Ирак, Багдад. 23 августа 1988 года
Утро было тяжелым.
Он, почти совсем не пьющий – а когда было учиться, в безумном Афгане что ли, где любой шаг мог стать последним – разъехался от трети бутылки водки так… в общем, чувствовал он себя. как после месячного загула. Башка трещит. Во рту как насрали. Еще и сушняк…
То ли от жары такое. То ли от нервов…
П…. ц полный, одним словом.
Он проснулся… и почувствовал, что на нем нет обуви. Он уже не помнил. когда последний раз спал без обуви. Его теперешняя жизнь была такой, что надо было в любой момент быть готовым вскочить и бежать.
Рука сунулась к пистолету…
Нету!
С этого момента – он проснулся окончательно, и действия его – приобрели опасную целеустремленность. Он внезапно и резко, не выдавая себя до этого ни одним звуком – скатился с кровати. С тумбочки полетел графин, что-то тяжело грохнулось об пол.
Он открыл глаза. Перед ним лежал его ЧеЗет.
В ванной – а тут они были в каждом номере, а не как в советских отелях, по одной на этаж – лилась вода.
Николай проверил пистолет… патрон в патроннике, магазин полон. Надо разобрать при случае…
Где он?
Черт… отель…
Воспоминания нахлынули подобно прибойной волне, со всей ее пеной и грязью. Посольство, Бахметьев… потом и Сергеев. Афганистан… Кармаль, Вымпел…
Чертов Афганистан… Он был незаживающей раной… она покрывалась коркой, но стоило только кому-то неосторожно ковырнуть болячку… и рана начинала болеть и кровоточить вновь. Афганистан был рядом. За спиной…
Скрипнула дверь, он повернулся – чтобы увидеть темноволосую девушку, выходящую из номера. Увидев его, она ойкнула и метнулась обратно в ванную.
Что вчера произошло?
Он тупо посмотрел на кровать… на занавес, за которым была соседняя комната. Похоже, ему дали представительский номер…
Черт…
Он вспомнил и остальное. Как они столкнулись в коридоре. Кажется… как он начал блевать прямо в коридоре. Испуганные глаза коридорного…
Да… на вылет отсюда он уже точно заработал. Согласно каким-то там правилам поведения советских граждан, пьяный залет – гарантированный волчий билет.
Он увидел свои штаны и натянул их. Господи… она его видела в таком состоянии? Ну и свинство…
– Можешь выходить! – крикнул он
– Я сейчас!
Теперь он чувств овал себя последним дерьмом… нажрался как свинья и…
Вышла Марина.

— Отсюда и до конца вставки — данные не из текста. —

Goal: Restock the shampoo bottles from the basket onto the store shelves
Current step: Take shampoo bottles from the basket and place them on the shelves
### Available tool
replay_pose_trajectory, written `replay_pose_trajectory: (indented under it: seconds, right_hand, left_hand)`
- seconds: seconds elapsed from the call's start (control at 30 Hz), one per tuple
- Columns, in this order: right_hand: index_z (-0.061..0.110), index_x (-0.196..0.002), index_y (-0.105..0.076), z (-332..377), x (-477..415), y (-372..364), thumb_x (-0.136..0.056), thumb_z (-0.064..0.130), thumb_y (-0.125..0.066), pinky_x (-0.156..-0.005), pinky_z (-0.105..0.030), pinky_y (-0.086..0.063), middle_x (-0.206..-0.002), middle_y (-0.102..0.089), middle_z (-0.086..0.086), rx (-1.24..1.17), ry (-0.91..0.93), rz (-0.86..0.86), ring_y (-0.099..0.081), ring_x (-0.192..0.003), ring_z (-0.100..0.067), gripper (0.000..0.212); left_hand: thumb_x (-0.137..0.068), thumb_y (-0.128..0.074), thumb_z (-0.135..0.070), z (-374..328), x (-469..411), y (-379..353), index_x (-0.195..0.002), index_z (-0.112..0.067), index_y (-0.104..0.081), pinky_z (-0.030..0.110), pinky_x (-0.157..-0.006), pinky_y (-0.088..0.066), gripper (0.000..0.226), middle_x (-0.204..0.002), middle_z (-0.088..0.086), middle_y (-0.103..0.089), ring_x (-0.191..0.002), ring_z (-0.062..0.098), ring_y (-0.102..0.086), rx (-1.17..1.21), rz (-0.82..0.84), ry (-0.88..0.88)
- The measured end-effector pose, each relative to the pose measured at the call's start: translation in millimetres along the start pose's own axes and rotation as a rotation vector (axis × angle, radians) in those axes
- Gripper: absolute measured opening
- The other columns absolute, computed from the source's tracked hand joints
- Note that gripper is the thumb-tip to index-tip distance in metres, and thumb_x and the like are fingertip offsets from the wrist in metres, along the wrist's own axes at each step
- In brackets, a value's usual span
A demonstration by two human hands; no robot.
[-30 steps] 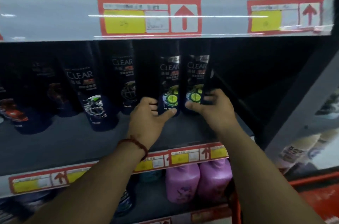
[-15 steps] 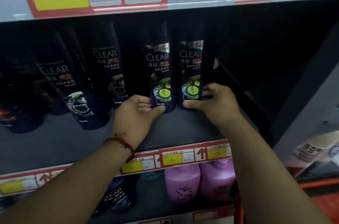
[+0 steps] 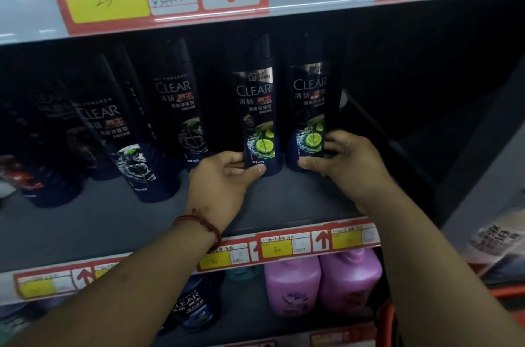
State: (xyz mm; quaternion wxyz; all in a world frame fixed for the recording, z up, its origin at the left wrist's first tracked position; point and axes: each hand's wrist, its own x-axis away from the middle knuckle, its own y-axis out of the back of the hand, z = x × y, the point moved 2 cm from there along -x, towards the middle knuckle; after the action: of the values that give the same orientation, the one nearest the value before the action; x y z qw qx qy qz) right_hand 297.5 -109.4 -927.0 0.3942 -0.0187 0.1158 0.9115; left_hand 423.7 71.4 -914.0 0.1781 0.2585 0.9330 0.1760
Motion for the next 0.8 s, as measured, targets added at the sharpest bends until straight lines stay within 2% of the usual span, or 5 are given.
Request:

Уже нормально одетая.
– Извини… – сказала она – я хотела уйти тихо. Думала, ты еще спишь.
– Это я… должен извиниться…
– За что?
– Ну… за коридор.
– А… не переживай. Пассажиры и не такое творят.
– Все равно извини, ладно?
– Хорошо…
Она помедлила
– Я боялась, тебя вышлют. Поэтому…
– Меня не вышлют…
– Ты ведь военный…
– Да. А что…
– Ты кричал во сне…
– Да? – Николай смутился – и чего?
– Команды кричал. Еще какое-то шило вспоминал. И грузина…
…
– Кричал, ложись, снайпер! Грузин…
– Сашка Грузин… – сказал Николай – мы с ним погодки были. Его снайпер снял. У самого вертолета…
– Там…
– Да, там.
Марина как-то сразу осунулась.
– Извини…
– Ничего…
Николай вдруг резко посмотрел на часы… осознание обожгло, окатило как ушат холодной воды…
– Твою же мать… – выругался он
– Что случилось?
– Спецмероприятие… твою же мать…
Он ринулся в ванную. Сунул голову под струю холодной воды, потом – попробовал соорудить что-то вроде прически. Получилось плохо.
Выставка! Саддам!
– Ты опознал на самолет?
– Да какой самолет…
Даже в таком состоянии он ничего не сказал… все-таки, совсем уж непрофессионалом он не был. Знал, когда молчать
– Мне надо идти…
Он выскочил из ванной, и прежде чем Марина успела опомниться – поцеловал ее в щеку
– Мариночка… никогда не забуду.
– Кто-то…
Но он уже выскочил за дверь.
Лифт ждать не было времени – он бросился вниз по пожарной лестнице, перепрыгивая через две ступеньки. Голова была гулкой и пустой – но он держался на ногах и это главное. Проскочил через холл, едва не выбил собой дверь. Солдаты у входа – едва успели расступиться…
Выставка… черт…
Машина – стояла на том же месте. От легкого запаха сивухи внутри – мутило.